Diagram of the ledger allowability pipeline: expense fields are encoded by a BERT-style model, then passed through fully-connected layers to predict no violation or a CFR violation class.

Evaluation: Ledger Transaction Audit Module

The key evaluation metric for the module was F2 score, which penalizes false negatives more heavily than false positives, meaning we focus on minimizing missed noncompliance risks rather than false alarms. The bar graph shows a comparison of the test set F2 score for our experimental cases. The left two bar groups show the results for the “No Violation” class and the right two for the violation classes, for both the unweighted and weighted loss cases. For our application, performance over the true violations is most important, and the weighted models perform best in this regard. In particular, the weighted FinBERT model has the strongest performance, with an F2 score of 0.76. This is the model that powers our MVP.

The model does still struggle with over-predicting the more common violation classes. To address this, in the future we’d like to explore further sampling and weighting schemes or data augmentation.

Bar chart of test F2 scores comparing MiniLM, LegalBERT, and FinBERT under unweighted and class-weighted cross-entropy, split between No Violation and violation classes.
Grant Risk Profiler Module

Grant Risk Profiler Architecture

The profiler combines an NIH grant identifier with reference material mapped through a unified category ontology. A fine-tuned BERT-style encoder and a rules-and-feature engine run in parallel; downstream steps fuse signals, assign risk tiers, and surface recommended actions as grant profiler insights.

Architecture overview

Authoritative sources—including 2 CFR 200, NIH Grants Policy, and the OMB Compliance Supplement (R&D)—feed a single ontology that aligns categories across regulations. That structured context meets transaction-level grant input in parallel signal generation before core processing prioritizes what reviewers should see first.

Grant Risk Profiler Architecture diagram: NIH grant number flows into parallel signal generation alongside authoritative sources (2 CFR 200, NIH Grants Policy, OMB Compliance Supplement R&D) feeding a Unified Category Ontology. Parallel generation combines a multi-level fine-tuned BERT encoder with a rules and feature engine. Core processing fuses signals, defines risk tiers, and recommends actions, leading to Grant Profiler Insights output.

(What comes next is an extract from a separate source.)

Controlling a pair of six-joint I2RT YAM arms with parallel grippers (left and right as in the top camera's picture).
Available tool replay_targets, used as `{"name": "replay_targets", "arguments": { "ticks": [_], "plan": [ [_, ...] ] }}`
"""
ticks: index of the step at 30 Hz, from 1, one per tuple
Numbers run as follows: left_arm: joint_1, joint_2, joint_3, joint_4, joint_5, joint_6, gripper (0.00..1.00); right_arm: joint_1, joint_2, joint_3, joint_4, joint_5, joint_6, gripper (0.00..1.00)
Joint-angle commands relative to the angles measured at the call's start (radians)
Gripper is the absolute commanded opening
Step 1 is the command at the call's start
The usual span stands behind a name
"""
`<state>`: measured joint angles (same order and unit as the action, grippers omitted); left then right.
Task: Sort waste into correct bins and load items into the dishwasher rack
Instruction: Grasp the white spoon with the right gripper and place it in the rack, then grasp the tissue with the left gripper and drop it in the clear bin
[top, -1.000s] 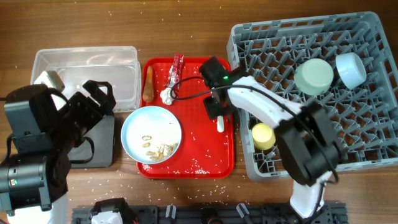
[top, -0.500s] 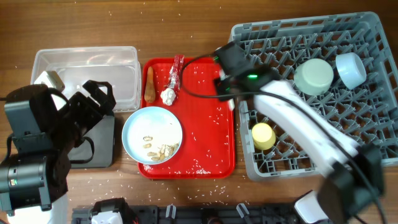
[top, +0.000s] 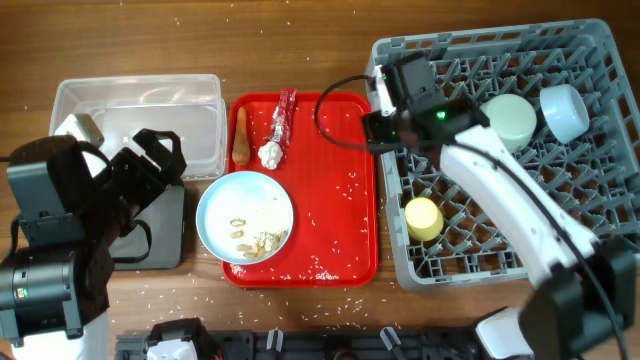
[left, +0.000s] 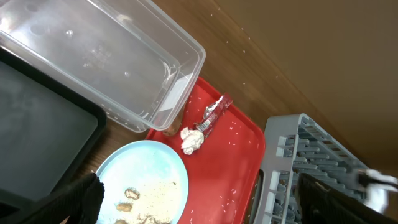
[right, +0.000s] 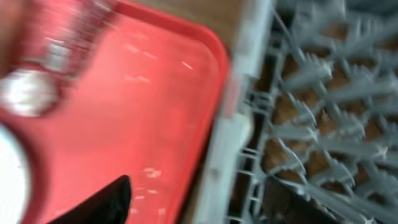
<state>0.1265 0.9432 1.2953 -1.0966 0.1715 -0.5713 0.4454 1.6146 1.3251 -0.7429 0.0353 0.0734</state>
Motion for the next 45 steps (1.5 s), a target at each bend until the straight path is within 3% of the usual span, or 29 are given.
{"name": "replay_targets", "arguments": {
  "ticks": [1, 12, 13, 20, 24, 26, 29, 33, 35, 39, 45],
  "plan": [
    [0.007, -0.001, 0.005, 0.003, -0.013, -0.010, 1.00, 0.028, -0.132, 0.038, 0.003, -0.030, 0.043, 0.74],
    [0.007, -0.001, 0.005, 0.006, -0.013, -0.010, 1.00, 0.026, -0.566, 0.038, 0.024, 0.026, 0.031, 0.81],
    [0.007, -0.001, 0.005, 0.006, -0.013, -0.010, 1.00, 0.026, -0.618, 0.037, 0.024, -0.005, 0.039, 0.99],
    [0.007, -0.001, 0.005, 0.006, -0.013, -0.010, 1.00, 0.026, -0.730, 0.037, 0.023, -0.111, 0.094, 1.00],
    [0.007, -0.001, 0.005, 0.006, -0.013, -0.010, 1.00, 0.026, -0.724, 0.036, -0.188, -0.035, 0.019, 1.00],
    [0.007, -0.001, 0.005, 0.006, -0.013, -0.010, 1.00, 0.024, -0.734, 0.002, -0.199, 0.054, 0.008, 1.00],
    [0.007, -0.001, 0.005, 0.006, -0.013, -0.010, 1.00, -0.056, -0.861, -0.169, -0.063, 0.024, 0.005, 1.00],
    [0.007, -0.001, 0.005, 0.006, -0.013, -0.010, 1.00, -0.198, -1.144, -0.545, 0.159, -0.100, 0.009, 1.00],
    [0.007, -0.001, 0.005, 0.006, -0.013, -0.010, 1.00, -0.227, -1.323, -0.756, 0.256, -0.106, 0.006, 1.00],
    [0.007, -0.001, 0.005, 0.006, -0.013, -0.010, 1.00, -0.254, -1.586, -1.011, 0.337, -0.104, 0.006, 1.00],
    [0.007, -0.001, 0.005, 0.006, -0.013, -0.010, 1.00, -0.264, -1.611, -1.284, 0.671, -0.102, 0.057, 1.00]
  ]
}}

Multilabel classifiers on grant NLP

Comparison of three multilabel models on grant text: architecture, runtime, and Micro F1 on a held-out split.
Feature Model A Model B complyraAI model
Architecture deBERTa-v3-small + sigmoid multi-label head TF-IDF + one-vs-rest logistic regression DistilRoBERTa + sigmoid multi-label head
Runtime GPU CPU GPU
Micro F1 0.678 0.722 0.731

Eval: 200-example holdout split; metrics restricted to labels with ≥1 positive on a 796-example train split.

Micro F1 = pooled F1 over all grant×label decisions.

Bar chart of Micro F1 on a hold-out split with y-axis from 0.62 to 0.78: Model A 0.678, Model B 0.722, complyraAI model 0.731. Legend uses lavender, green, and purple bar colors.